On the one hand, I see Griffin's work on the Federal Reserve as a very important contribution to understanding how things are stacked against the ordinary folk in favor of entrenched financial interests.

On the other hand, my best assessment of the body of his work is that while there are a number of threads, underlying all of them is a fairly extreme libertarian perspective. All of them describe some sort of conspiracy and deception designed to increase centralized control.

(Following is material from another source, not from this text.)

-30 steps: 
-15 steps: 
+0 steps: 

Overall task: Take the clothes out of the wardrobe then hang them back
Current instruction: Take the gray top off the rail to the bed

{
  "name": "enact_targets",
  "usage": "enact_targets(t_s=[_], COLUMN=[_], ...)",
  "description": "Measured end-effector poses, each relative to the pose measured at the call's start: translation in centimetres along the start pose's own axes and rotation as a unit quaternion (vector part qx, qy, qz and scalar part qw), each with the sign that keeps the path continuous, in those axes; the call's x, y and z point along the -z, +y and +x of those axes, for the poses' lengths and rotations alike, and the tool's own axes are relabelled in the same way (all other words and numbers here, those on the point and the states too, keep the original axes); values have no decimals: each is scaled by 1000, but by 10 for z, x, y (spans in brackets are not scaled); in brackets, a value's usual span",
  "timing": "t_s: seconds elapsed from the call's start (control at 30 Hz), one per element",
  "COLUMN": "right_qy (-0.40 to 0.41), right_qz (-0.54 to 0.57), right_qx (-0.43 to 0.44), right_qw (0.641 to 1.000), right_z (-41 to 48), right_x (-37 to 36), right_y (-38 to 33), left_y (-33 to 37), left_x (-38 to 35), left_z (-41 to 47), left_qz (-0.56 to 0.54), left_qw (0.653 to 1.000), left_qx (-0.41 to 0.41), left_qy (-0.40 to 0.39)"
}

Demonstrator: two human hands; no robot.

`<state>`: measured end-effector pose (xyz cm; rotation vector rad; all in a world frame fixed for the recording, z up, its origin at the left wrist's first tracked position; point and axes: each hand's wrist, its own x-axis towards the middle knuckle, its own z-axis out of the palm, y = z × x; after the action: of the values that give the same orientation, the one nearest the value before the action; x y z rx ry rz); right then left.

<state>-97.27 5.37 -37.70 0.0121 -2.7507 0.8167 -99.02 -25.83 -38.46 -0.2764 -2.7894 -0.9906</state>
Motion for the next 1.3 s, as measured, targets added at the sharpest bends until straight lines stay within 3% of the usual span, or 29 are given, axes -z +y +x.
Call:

There may be more or less truth to some of Mr. Griffin's claims.  He and I probably agree that centralized control is in my opinion on the whole a major part of the problem, but that doesn't mean that the issues those in power use to support increased controls are fiction.  After all, why not use a real problem and come with a centralized solution to it?  Or maybe, you just come from that mindset and you see a real problem, genuinely want to solve it and come up with centralized solution.

Also, just because centralized control is exacerbating the problem doesn't mean an extreme or even moderate libertarian approach will help.  It just might make things worse too.  I think most of us agree that most of what we face are predicaments with no good solutions.

Finally, the fossil fuel, transportation, heavy manufacturing, construction mining and refining industries comprise perhaps $10-$20 trillion in annual sales.  These comprise perhaps the industries that are most interested in maintaining the status quo regarding fossil fuels.  The climate change "industry" is perhaps 1000 times smaller.  If we include renewables and other industrial supporters of decarbonization, then we're probably still at or close to 100 times smaller.  If you're looking for conspiracies, at least the ones that count, follow the money!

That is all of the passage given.